Exercise directions: Each record must appear in your answer exactly as it does below.

(Source records)
>>>

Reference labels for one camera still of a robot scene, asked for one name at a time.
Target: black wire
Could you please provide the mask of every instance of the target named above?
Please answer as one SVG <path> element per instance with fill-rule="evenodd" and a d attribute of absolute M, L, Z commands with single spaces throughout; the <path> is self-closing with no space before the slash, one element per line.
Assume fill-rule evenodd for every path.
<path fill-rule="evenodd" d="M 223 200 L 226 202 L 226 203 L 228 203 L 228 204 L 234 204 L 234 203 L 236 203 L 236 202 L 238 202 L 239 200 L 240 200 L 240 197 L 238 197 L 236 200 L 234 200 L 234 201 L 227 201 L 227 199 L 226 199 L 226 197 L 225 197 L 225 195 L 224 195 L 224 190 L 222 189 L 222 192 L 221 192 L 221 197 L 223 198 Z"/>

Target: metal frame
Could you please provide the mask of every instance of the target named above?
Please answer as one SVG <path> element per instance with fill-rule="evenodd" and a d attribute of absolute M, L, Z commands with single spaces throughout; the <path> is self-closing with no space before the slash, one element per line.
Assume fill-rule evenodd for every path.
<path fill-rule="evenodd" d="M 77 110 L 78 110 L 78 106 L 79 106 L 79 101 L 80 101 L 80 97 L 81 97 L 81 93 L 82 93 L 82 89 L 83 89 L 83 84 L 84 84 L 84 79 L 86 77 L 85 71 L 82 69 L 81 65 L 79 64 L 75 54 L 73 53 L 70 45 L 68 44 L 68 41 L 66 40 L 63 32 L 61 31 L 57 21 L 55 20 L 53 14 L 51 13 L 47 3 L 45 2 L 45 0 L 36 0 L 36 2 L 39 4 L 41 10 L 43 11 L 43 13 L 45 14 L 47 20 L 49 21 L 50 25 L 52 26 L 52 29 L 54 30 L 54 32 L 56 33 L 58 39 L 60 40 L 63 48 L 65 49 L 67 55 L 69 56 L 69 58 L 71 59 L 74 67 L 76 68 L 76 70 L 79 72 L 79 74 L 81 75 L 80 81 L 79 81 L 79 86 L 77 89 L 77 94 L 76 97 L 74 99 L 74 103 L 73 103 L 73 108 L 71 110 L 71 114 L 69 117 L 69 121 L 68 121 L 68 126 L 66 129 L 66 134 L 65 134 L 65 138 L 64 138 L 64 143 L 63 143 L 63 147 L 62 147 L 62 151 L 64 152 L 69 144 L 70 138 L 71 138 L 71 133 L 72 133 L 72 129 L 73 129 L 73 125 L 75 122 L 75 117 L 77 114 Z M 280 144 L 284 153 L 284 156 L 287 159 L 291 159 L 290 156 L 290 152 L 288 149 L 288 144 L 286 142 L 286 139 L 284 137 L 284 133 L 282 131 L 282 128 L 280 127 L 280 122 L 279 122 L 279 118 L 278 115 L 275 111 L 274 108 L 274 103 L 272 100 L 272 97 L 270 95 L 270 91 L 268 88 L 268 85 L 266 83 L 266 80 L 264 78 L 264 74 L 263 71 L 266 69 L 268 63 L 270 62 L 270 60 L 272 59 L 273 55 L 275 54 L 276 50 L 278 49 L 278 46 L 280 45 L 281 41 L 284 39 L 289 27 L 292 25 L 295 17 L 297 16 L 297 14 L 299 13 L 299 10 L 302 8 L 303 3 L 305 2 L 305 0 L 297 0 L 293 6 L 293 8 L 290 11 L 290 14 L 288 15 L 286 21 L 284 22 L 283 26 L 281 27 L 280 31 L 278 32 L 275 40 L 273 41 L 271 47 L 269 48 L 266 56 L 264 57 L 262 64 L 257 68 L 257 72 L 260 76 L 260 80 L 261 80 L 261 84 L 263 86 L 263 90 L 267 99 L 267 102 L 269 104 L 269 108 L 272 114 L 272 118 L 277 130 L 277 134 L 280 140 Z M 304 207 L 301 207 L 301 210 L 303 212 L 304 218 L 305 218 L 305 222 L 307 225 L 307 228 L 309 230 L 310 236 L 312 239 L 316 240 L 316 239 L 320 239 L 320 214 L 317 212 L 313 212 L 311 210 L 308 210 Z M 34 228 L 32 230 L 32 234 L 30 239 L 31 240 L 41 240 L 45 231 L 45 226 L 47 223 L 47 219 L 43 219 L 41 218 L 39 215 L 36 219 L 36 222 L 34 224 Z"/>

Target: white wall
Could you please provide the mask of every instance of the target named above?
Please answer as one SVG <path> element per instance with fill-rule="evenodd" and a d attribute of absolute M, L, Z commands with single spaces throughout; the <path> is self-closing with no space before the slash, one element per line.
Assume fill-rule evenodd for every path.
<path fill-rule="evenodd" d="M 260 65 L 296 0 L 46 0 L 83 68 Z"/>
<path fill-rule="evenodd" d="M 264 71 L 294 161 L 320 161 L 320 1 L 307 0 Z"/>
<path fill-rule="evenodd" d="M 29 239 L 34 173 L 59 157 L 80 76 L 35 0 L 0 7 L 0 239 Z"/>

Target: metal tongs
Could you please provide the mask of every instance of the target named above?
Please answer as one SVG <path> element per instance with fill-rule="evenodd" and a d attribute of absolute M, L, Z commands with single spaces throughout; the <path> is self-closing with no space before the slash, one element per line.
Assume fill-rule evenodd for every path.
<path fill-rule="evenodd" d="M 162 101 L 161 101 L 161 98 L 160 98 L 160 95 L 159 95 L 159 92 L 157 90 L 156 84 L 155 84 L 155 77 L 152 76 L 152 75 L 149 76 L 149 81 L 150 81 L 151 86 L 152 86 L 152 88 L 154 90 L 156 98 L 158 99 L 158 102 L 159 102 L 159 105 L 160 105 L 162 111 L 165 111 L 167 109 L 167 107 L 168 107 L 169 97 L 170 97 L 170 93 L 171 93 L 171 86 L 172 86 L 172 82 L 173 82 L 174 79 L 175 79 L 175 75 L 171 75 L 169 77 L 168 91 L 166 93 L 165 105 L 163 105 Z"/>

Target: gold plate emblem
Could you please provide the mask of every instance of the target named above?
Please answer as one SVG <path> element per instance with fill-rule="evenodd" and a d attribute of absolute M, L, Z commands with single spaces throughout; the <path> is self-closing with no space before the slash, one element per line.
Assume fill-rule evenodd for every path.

<<<

Answer below:
Reference labels for one camera still of a robot scene, asked for one name at a time.
Target: black wire
Could you please provide the mask of every instance of the target named above?
Please answer as one SVG <path> element per instance with fill-rule="evenodd" and a d attribute of absolute M, L, Z commands with single spaces throughout; the <path> is self-closing with no space before the slash, one element per line.
Assume fill-rule evenodd for every path.
<path fill-rule="evenodd" d="M 223 200 L 226 202 L 226 203 L 228 203 L 228 204 L 234 204 L 234 203 L 236 203 L 236 202 L 238 202 L 239 200 L 240 200 L 240 197 L 238 197 L 236 200 L 234 200 L 234 201 L 227 201 L 227 199 L 226 199 L 226 197 L 225 197 L 225 195 L 224 195 L 224 190 L 222 189 L 222 192 L 221 192 L 221 197 L 223 198 Z"/>

Target: metal frame
Could you please provide the mask of every instance of the target named above?
Please answer as one SVG <path> element per instance with fill-rule="evenodd" and a d attribute of absolute M, L, Z commands with single spaces throughout; the <path> is self-closing with no space before the slash, one element per line.
Assume fill-rule evenodd for every path.
<path fill-rule="evenodd" d="M 77 110 L 78 110 L 78 106 L 79 106 L 79 101 L 80 101 L 80 97 L 81 97 L 81 93 L 82 93 L 82 89 L 83 89 L 83 84 L 84 84 L 84 79 L 86 77 L 85 71 L 82 69 L 81 65 L 79 64 L 75 54 L 73 53 L 70 45 L 68 44 L 68 41 L 66 40 L 63 32 L 61 31 L 57 21 L 55 20 L 53 14 L 51 13 L 47 3 L 45 2 L 45 0 L 36 0 L 36 2 L 39 4 L 41 10 L 43 11 L 43 13 L 45 14 L 47 20 L 49 21 L 50 25 L 52 26 L 52 29 L 54 30 L 54 32 L 56 33 L 58 39 L 60 40 L 63 48 L 65 49 L 67 55 L 69 56 L 69 58 L 71 59 L 74 67 L 76 68 L 76 70 L 79 72 L 79 74 L 81 75 L 80 81 L 79 81 L 79 86 L 77 89 L 77 94 L 76 97 L 74 99 L 74 103 L 73 103 L 73 108 L 71 110 L 71 114 L 69 117 L 69 121 L 68 121 L 68 126 L 66 129 L 66 134 L 65 134 L 65 138 L 64 138 L 64 143 L 63 143 L 63 147 L 62 147 L 62 151 L 64 152 L 69 144 L 70 138 L 71 138 L 71 133 L 72 133 L 72 129 L 73 129 L 73 125 L 75 122 L 75 117 L 77 114 Z M 280 144 L 284 153 L 284 156 L 287 159 L 291 159 L 290 156 L 290 152 L 288 149 L 288 144 L 286 142 L 286 139 L 284 137 L 284 133 L 282 131 L 282 128 L 280 127 L 280 122 L 279 122 L 279 118 L 278 115 L 275 111 L 274 108 L 274 103 L 272 100 L 272 97 L 270 95 L 270 91 L 268 88 L 268 85 L 266 83 L 266 80 L 264 78 L 264 74 L 263 71 L 266 69 L 268 63 L 270 62 L 270 60 L 272 59 L 273 55 L 275 54 L 276 50 L 278 49 L 278 46 L 280 45 L 281 41 L 284 39 L 289 27 L 292 25 L 295 17 L 297 16 L 297 14 L 299 13 L 299 10 L 302 8 L 303 3 L 305 2 L 305 0 L 297 0 L 293 6 L 293 8 L 290 11 L 290 14 L 288 15 L 286 21 L 284 22 L 283 26 L 281 27 L 280 31 L 278 32 L 275 40 L 273 41 L 271 47 L 269 48 L 266 56 L 264 57 L 262 64 L 257 68 L 257 72 L 260 76 L 260 80 L 261 80 L 261 84 L 263 86 L 263 90 L 267 99 L 267 102 L 269 104 L 269 108 L 272 114 L 272 118 L 277 130 L 277 134 L 280 140 Z M 304 207 L 301 207 L 301 210 L 303 212 L 304 218 L 305 218 L 305 222 L 307 225 L 307 228 L 309 230 L 310 236 L 312 239 L 316 240 L 316 239 L 320 239 L 320 214 L 317 212 L 313 212 L 311 210 L 308 210 Z M 34 228 L 32 230 L 32 234 L 30 239 L 31 240 L 41 240 L 45 231 L 45 226 L 47 223 L 47 219 L 43 219 L 41 218 L 39 215 L 36 219 L 36 222 L 34 224 Z"/>

Target: white wall
Could you please provide the mask of every instance of the target named above?
Please answer as one SVG <path> element per instance with fill-rule="evenodd" and a d attribute of absolute M, L, Z commands with single spaces throughout; the <path> is self-closing with no space before the slash, one element per line.
Assume fill-rule evenodd for every path.
<path fill-rule="evenodd" d="M 260 65 L 296 0 L 46 0 L 83 68 Z"/>
<path fill-rule="evenodd" d="M 264 71 L 294 161 L 320 161 L 320 1 L 307 0 Z"/>
<path fill-rule="evenodd" d="M 29 239 L 34 173 L 59 157 L 80 76 L 35 0 L 0 7 L 0 239 Z"/>

Target: metal tongs
Could you please provide the mask of every instance of the target named above?
Please answer as one SVG <path> element per instance with fill-rule="evenodd" and a d attribute of absolute M, L, Z commands with single spaces throughout; the <path> is self-closing with no space before the slash, one element per line.
Assume fill-rule evenodd for every path.
<path fill-rule="evenodd" d="M 162 101 L 161 101 L 161 98 L 160 98 L 160 95 L 159 95 L 159 92 L 157 90 L 156 84 L 155 84 L 155 77 L 152 76 L 152 75 L 149 76 L 149 81 L 150 81 L 151 86 L 152 86 L 152 88 L 154 90 L 156 98 L 158 99 L 158 102 L 159 102 L 159 105 L 160 105 L 162 111 L 165 111 L 167 109 L 167 107 L 168 107 L 169 97 L 170 97 L 170 93 L 171 93 L 171 86 L 172 86 L 172 82 L 173 82 L 174 79 L 175 79 L 175 75 L 171 75 L 169 77 L 168 91 L 166 93 L 165 105 L 163 105 Z"/>

Target: gold plate emblem
Could you please provide the mask of every instance of the target named above?
Please answer as one SVG <path> element per instance with fill-rule="evenodd" and a d attribute of absolute M, L, Z commands with single spaces throughout; the <path> is self-closing with no space before the slash, one element per line.
Assume fill-rule evenodd for every path.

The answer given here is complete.